### TASK PROMPT
Look through the listing below and write out exactly the lines from the line with "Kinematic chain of" to the line with "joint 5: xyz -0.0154", both included, and no others.
BEGIN
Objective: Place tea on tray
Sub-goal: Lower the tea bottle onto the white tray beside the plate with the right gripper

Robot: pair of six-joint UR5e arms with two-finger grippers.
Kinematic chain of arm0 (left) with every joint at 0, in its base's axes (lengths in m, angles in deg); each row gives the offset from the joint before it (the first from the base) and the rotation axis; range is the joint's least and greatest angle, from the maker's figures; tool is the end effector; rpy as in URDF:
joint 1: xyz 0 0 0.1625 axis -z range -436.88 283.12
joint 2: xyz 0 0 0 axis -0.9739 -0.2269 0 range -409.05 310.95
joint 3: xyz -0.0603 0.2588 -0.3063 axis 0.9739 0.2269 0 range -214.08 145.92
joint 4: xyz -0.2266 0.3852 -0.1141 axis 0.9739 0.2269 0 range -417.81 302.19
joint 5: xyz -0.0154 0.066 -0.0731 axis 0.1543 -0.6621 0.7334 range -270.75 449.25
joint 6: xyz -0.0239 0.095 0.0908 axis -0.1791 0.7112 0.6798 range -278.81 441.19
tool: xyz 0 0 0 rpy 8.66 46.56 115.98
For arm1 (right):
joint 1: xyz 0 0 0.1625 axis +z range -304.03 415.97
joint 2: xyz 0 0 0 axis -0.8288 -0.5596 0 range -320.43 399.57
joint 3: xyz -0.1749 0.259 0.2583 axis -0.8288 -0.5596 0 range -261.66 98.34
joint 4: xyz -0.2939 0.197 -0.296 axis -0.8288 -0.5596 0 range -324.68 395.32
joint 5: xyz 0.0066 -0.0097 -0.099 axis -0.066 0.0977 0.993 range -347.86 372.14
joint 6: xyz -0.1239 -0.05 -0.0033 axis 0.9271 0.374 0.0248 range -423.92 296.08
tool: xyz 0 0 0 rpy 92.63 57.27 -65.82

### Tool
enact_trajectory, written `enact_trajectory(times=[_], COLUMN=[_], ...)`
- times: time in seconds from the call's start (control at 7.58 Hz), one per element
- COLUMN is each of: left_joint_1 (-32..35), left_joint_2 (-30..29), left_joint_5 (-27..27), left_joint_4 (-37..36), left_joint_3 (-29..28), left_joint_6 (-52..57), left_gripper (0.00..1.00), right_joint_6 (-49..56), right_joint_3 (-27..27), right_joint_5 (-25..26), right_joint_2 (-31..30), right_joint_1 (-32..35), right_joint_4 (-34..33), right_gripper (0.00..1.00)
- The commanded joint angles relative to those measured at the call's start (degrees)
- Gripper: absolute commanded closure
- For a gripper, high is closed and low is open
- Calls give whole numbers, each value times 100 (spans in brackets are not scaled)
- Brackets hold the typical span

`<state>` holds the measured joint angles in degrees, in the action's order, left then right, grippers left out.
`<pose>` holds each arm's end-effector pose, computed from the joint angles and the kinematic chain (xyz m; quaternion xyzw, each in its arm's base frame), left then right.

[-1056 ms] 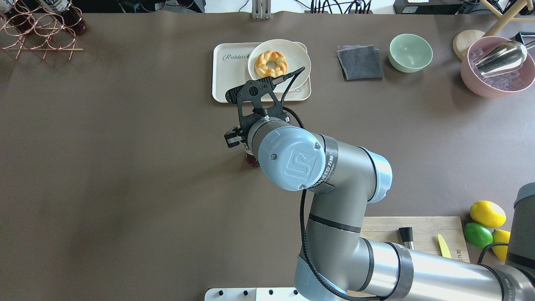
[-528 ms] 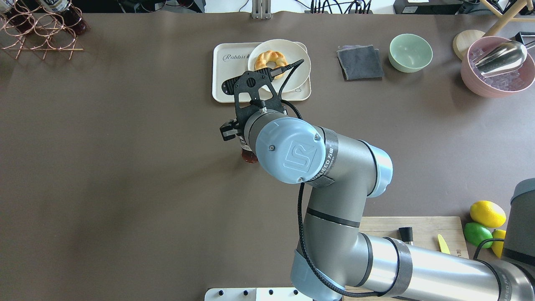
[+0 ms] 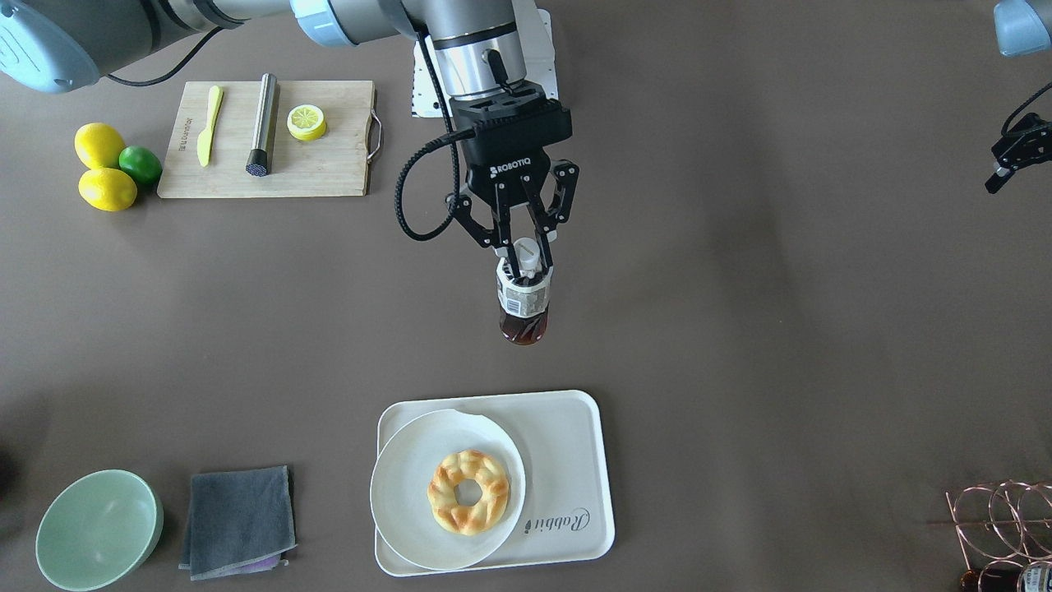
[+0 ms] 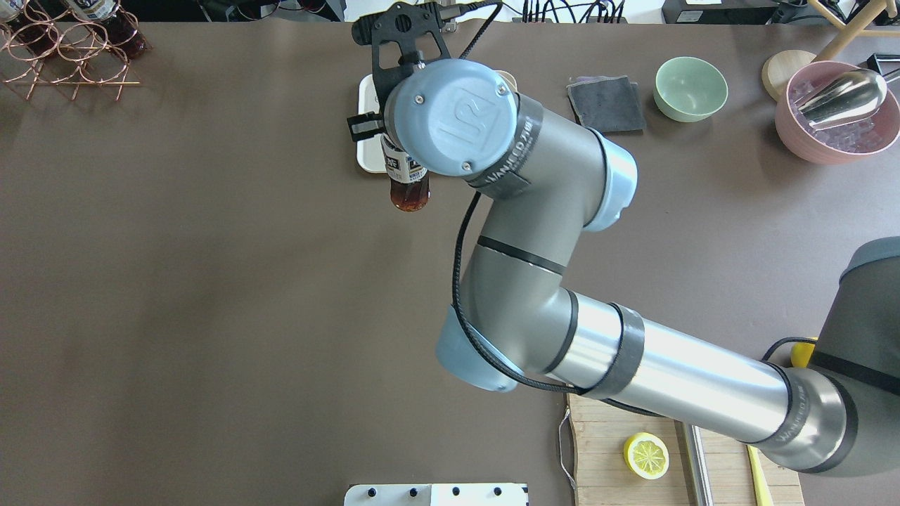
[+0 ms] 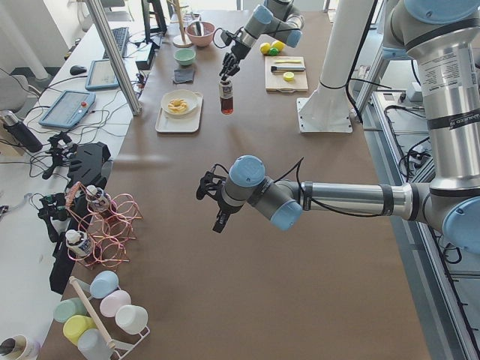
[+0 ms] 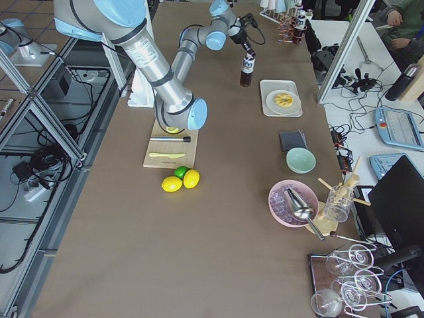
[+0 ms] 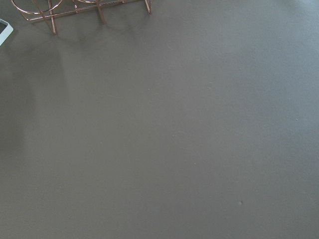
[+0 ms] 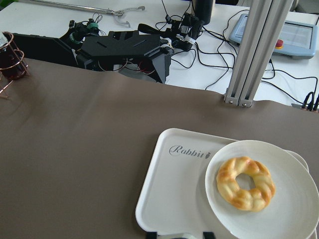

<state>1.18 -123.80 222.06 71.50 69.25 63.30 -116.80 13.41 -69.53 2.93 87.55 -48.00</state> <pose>0.0562 -0.4719 0.5859 0.1993 0.4109 0.0709 0.8868 -0.5321 -0.5063 -0.0065 0.3534 -0.4086 -0.0016 0.8415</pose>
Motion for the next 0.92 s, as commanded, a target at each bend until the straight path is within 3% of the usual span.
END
### EXPECTED ANSWER
Kinematic chain of arm0 (left) with every joint at 0, in its base's axes (lengths in m, angles in deg); each row gives the offset from the joint before it (the first from the base) and the rotation axis; range is the joint's least and greatest angle, from the maker's figures; tool is the end effector; rpy as in URDF:
joint 1: xyz 0 0 0.1625 axis -z range -436.88 283.12
joint 2: xyz 0 0 0 axis -0.9739 -0.2269 0 range -409.05 310.95
joint 3: xyz -0.0603 0.2588 -0.3063 axis 0.9739 0.2269 0 range -214.08 145.92
joint 4: xyz -0.2266 0.3852 -0.1141 axis 0.9739 0.2269 0 range -417.81 302.19
joint 5: xyz -0.0154 0.066 -0.0731 axis 0.1543 -0.6621 0.7334 range -270.75 449.25

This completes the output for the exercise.